The problem, says Strogatz, was one of crowd dynamics as much as engineering. The bridge surpassed standards for withstanding weight and wind. Every nonhuman element had been tested.

Instead of focusing on the structure, Strogatz examines the strange phenomenon of people unknowingly working together, simply by walking.

The military has known for years that troops marching in step can create enough vertical force to destroy a bridge. It is standard practice for soldiers to break step at every bridge crossing.

But the Millennium Bridge problem is not quite the same, says Strogatz. In this case, the movement was lateral, not vertical. More importantly, the people were just pedestrians. No one was trying to walk in step; pedestrians did so only to accommodate the bridge's movement under their feet.

But which came first, the bridge's movement or the synchronous strides? And what set the whole thing off?

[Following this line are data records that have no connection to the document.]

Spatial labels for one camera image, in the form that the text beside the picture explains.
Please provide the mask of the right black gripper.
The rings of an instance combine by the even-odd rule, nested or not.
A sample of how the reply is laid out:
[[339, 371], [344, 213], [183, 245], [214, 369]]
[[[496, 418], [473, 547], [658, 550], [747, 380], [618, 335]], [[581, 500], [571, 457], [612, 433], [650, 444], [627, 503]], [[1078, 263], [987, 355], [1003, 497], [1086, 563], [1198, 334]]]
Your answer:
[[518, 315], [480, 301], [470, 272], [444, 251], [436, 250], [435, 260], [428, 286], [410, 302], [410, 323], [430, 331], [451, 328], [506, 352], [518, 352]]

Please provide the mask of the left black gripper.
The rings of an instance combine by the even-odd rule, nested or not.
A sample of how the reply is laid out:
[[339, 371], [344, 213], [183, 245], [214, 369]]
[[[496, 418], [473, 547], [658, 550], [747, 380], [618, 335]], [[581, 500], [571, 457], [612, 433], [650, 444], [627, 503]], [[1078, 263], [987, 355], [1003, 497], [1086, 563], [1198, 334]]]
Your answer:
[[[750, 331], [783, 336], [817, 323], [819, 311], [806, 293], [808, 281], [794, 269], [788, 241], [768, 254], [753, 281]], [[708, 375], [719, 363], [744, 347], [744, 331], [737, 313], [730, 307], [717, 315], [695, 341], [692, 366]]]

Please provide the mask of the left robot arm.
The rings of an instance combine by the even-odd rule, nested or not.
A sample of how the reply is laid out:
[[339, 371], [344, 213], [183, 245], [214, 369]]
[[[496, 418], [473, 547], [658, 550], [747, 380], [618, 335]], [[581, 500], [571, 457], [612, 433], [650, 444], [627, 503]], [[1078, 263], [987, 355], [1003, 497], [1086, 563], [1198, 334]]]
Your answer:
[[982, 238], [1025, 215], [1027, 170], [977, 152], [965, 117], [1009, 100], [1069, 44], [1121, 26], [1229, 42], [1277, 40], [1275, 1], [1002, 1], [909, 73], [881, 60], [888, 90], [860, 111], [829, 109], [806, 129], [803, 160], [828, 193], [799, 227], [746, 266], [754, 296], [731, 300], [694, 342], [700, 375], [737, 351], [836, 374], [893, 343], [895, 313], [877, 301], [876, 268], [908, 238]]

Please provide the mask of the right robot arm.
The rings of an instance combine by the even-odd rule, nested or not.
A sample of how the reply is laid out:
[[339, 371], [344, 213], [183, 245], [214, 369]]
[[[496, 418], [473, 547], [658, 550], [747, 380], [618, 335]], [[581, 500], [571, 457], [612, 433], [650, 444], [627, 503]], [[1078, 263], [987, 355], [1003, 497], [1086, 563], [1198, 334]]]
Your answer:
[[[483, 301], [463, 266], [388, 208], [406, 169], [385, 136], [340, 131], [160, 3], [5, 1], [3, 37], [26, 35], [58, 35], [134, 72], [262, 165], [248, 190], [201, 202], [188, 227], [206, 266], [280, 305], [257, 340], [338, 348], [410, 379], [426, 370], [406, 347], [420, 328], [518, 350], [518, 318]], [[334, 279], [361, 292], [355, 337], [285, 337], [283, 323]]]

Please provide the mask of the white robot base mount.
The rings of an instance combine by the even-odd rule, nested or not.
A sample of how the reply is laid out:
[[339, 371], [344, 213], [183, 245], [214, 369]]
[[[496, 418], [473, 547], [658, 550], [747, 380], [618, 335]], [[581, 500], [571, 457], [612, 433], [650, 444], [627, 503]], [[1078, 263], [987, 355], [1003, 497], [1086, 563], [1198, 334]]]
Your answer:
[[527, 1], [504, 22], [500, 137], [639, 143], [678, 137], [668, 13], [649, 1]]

"It's a chicken-and-egg problem," says Strogatz. "That's what our paper explains." From the beginning, the bridge had two factors working against it: It was by design a flexible structure, and its natural frequency is close to that of human walking. From there, Strogatz says, all it needed was a relatively small crowd to spark the wobble.

"If the people are initially disorganized and random, if a few of them get into sync by accident, the bridge would become unstable," he says. With a certain critical number of pedestrians, the wobbling becomes marked enough to force everyone into stride -- thus compounding the problem.

And the critical number of pedestrians, tested subsequently on the Millennium Bridge and derived independently by Strogatz and co-authors, is as low as 160. An estimated 80,000 people crossed the bridge on opening day, with as many as 2,000 on it at any one time.

"I'm not a civil engineer. I know nothing about bridges," says Strogatz. "What I do know is group behavior. That was our contribution."

The Millennium Bridge reopened in 2002 after engineers fitted it with 91 dampers to absorb both lateral and vertical oscillations. The modifications cost about $8.9 million.

If Strogatz' analysis is correct -- "and we hope someone will test it," he says -- engineers will be able to use it to prevent such expensive, embarrassing and possibly dangerous fiascos in the first place.

"They could solve the problem before they build it," says Strogatz. "That's what this theory will do."

In addition to Abrams, the paper, "Crowd Synchrony on the Millennium Bridge," was authored by Allan McRobie of the University of Cambridge; Bruno Eckhardt of Fachbereich Physik, Philipps-Universität, Marburg, Germany; and Edward Ott of the University of Maryland. Eckhardt and Ott solved the problem independently for the same result.